→ **Exercise prompt**: Take every line from the listing below that includes "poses" and copy it.

→ **Source data**:
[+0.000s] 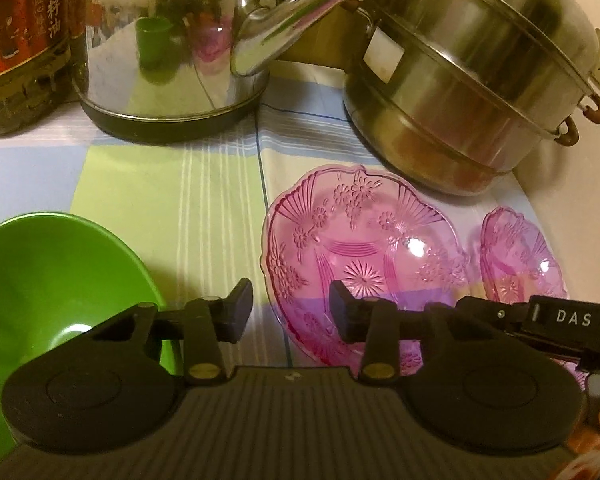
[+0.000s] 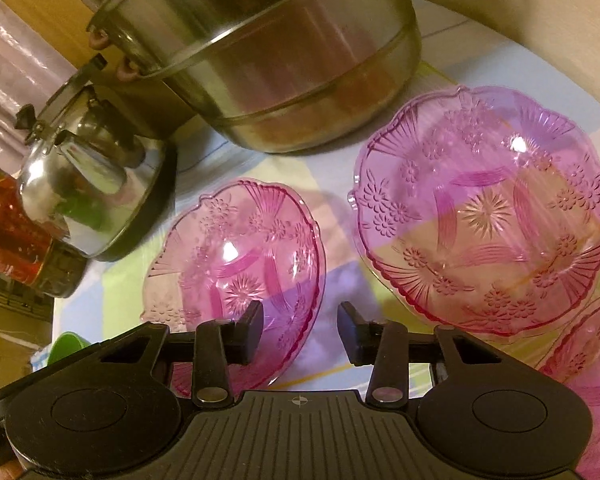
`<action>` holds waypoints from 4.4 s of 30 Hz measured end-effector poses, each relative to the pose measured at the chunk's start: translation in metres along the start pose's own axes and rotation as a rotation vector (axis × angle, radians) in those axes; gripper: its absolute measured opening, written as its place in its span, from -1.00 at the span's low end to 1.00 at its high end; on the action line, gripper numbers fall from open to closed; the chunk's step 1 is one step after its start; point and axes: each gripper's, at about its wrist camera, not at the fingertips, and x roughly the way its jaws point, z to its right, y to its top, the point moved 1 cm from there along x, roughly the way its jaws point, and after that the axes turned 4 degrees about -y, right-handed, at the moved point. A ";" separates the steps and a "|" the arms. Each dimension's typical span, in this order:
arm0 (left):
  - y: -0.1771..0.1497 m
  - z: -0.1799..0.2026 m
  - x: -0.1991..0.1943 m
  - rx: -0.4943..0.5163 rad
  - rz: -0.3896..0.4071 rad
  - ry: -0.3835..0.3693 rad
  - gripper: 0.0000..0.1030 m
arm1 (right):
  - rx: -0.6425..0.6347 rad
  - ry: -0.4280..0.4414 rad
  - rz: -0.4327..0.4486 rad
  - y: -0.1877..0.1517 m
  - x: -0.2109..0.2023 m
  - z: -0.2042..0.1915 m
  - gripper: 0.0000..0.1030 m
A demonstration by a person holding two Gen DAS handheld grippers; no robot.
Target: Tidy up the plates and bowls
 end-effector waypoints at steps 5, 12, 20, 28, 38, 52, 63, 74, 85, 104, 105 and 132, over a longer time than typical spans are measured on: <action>0.001 0.001 0.002 -0.006 -0.004 -0.010 -0.30 | -0.003 -0.003 -0.008 0.002 0.008 -0.001 -0.18; 0.001 0.007 0.005 0.030 -0.009 0.009 -0.32 | -0.003 -0.016 -0.022 0.004 0.016 -0.002 -0.36; 0.000 0.013 0.014 0.123 -0.022 0.108 -0.50 | -0.007 -0.026 -0.030 0.005 0.025 0.000 -0.64; -0.003 0.019 0.013 0.184 -0.017 0.130 -0.78 | -0.017 -0.023 -0.026 0.005 0.027 0.001 -0.82; -0.003 0.016 0.002 0.154 0.019 0.089 -0.78 | -0.001 0.020 0.000 0.007 0.014 0.006 -0.83; 0.003 0.048 -0.048 0.158 0.112 0.030 -0.78 | -0.034 0.046 0.092 0.001 -0.045 0.007 -0.82; -0.039 0.115 -0.099 0.167 0.137 -0.069 -0.78 | -0.064 0.028 0.157 -0.018 -0.139 0.043 -0.82; -0.094 0.192 -0.115 0.240 0.099 -0.124 -0.78 | 0.020 -0.028 0.170 -0.057 -0.209 0.115 -0.81; -0.147 0.225 -0.091 0.277 0.020 -0.113 -0.78 | 0.111 -0.061 0.120 -0.091 -0.215 0.179 -0.81; -0.175 0.229 -0.052 0.258 -0.042 -0.066 -0.78 | 0.026 -0.131 0.111 -0.097 -0.185 0.203 -0.81; -0.175 0.230 -0.052 0.258 -0.042 -0.064 -0.78 | 0.019 -0.135 0.115 -0.098 -0.185 0.202 -0.81; -0.181 0.227 -0.039 0.214 -0.035 -0.028 -0.62 | -0.087 -0.189 0.165 -0.092 -0.170 0.197 -0.42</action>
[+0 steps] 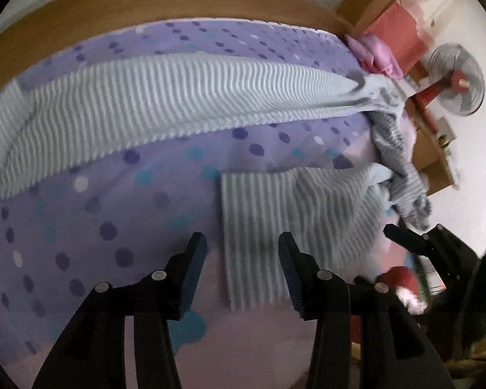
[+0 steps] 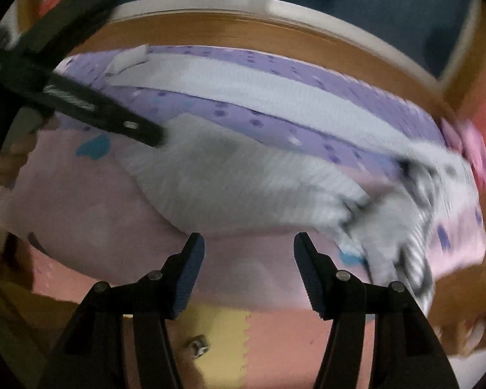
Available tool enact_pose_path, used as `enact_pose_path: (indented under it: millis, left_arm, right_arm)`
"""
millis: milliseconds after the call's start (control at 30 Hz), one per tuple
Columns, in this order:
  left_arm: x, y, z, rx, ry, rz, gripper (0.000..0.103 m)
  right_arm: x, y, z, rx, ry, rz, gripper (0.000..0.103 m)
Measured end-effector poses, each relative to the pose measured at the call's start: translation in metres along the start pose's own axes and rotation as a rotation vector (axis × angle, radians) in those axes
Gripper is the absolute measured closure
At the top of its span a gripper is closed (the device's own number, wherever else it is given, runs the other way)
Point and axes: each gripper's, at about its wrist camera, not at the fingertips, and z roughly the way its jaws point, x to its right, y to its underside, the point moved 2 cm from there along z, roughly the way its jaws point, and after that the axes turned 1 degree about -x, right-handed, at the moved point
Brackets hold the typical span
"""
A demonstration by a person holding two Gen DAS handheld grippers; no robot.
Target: Fold clothes
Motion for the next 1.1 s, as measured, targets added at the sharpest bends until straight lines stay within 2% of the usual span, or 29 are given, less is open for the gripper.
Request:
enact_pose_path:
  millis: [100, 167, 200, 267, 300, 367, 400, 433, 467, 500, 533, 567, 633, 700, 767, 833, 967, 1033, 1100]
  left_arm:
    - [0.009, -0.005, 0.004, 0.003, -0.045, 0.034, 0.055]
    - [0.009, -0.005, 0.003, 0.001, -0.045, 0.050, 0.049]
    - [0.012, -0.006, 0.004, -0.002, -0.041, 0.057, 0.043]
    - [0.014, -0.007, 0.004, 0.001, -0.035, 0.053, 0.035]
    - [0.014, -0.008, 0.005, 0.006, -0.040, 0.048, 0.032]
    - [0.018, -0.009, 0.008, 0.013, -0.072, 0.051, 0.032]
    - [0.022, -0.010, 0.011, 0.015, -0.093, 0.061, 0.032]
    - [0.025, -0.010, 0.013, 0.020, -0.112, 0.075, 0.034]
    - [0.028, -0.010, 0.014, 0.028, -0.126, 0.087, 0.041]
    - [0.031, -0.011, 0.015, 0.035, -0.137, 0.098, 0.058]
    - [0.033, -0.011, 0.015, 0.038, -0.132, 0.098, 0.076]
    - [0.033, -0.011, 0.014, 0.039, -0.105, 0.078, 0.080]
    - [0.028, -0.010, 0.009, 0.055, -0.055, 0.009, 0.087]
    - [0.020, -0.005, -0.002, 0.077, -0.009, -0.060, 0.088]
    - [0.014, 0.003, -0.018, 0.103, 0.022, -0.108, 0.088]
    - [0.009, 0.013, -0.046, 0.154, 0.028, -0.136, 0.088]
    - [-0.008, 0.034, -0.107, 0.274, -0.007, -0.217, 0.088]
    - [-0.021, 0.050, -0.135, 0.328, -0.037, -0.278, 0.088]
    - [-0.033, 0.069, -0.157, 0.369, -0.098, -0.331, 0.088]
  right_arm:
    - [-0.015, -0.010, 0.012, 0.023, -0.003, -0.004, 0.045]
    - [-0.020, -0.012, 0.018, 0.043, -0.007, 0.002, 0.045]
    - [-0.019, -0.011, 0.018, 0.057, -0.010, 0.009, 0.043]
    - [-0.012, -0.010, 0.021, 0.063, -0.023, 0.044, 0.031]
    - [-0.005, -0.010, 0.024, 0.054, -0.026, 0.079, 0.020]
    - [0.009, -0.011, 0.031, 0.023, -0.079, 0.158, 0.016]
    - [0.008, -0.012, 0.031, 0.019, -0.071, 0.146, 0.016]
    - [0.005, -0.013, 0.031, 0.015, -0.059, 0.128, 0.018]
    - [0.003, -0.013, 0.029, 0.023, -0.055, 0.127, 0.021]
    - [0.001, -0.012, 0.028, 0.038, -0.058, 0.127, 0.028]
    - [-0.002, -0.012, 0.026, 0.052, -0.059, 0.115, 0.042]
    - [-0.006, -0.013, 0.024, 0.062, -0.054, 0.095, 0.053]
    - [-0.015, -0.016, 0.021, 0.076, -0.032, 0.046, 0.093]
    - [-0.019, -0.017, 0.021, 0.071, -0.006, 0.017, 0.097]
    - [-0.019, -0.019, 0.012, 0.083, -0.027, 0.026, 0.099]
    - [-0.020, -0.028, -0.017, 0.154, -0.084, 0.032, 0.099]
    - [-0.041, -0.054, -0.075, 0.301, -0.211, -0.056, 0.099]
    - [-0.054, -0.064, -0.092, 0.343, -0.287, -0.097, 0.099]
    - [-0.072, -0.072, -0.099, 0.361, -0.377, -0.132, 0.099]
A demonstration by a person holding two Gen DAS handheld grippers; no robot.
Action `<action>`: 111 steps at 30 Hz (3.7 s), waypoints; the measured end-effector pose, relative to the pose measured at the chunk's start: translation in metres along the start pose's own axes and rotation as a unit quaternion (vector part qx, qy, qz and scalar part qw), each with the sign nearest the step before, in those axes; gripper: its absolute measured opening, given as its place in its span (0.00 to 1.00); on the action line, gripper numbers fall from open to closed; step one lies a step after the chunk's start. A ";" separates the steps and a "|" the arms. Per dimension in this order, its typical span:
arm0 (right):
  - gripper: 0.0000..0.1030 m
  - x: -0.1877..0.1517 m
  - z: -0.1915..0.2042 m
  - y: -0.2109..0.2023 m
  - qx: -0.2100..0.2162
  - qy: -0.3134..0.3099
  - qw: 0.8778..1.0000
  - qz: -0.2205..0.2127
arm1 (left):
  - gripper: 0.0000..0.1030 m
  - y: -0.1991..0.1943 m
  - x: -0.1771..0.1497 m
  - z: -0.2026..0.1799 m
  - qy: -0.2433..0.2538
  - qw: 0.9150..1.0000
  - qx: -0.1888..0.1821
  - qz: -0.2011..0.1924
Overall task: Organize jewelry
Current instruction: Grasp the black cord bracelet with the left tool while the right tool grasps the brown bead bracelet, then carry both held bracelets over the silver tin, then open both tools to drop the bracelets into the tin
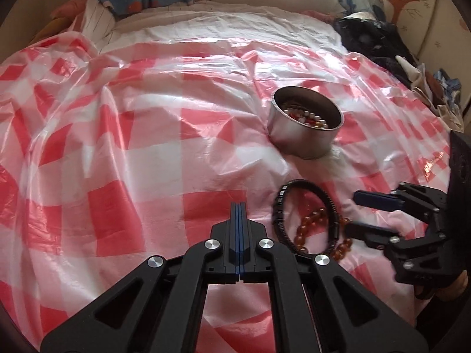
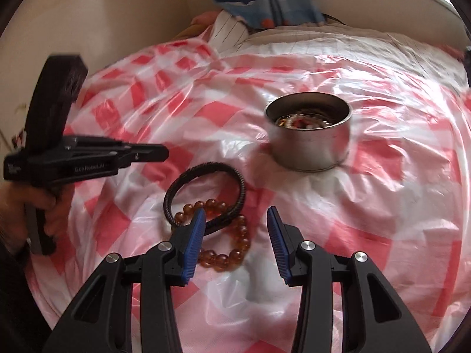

→ **Solution to the exercise**:
`<action>` holds waypoints from 4.4 s of 30 Hz measured end-effector poses, each relative to the pose measured at the chunk's start: translation in metres along the start pose's own axes and rotation as a rotation vector (axis × angle, radians) in those axes; gripper: its absolute measured opening, written as its place in its span, from -1.00 at the span's low end to 1.00 at its high end; on the action line, gripper numbers fall from open to closed; the chunk's step 1 is one step after its start; point and axes: each gripper's, at about its wrist camera, not at the fingertips, and x roughly the way its jaws point, z to its right, y to its top, the point moved 1 cm from there along x, roughly the way its jaws point, and after that the axes turned 4 degrees about -y, right-handed, at the moved point. A ";" separates the steps and a "|" the arms. Each dimension's typical span, in this order:
Measured end-effector poses, each relative to the pose measured at the call's start: translation in metres along the start pose's own axes and rotation as a rotation vector (axis × angle, radians) in those axes

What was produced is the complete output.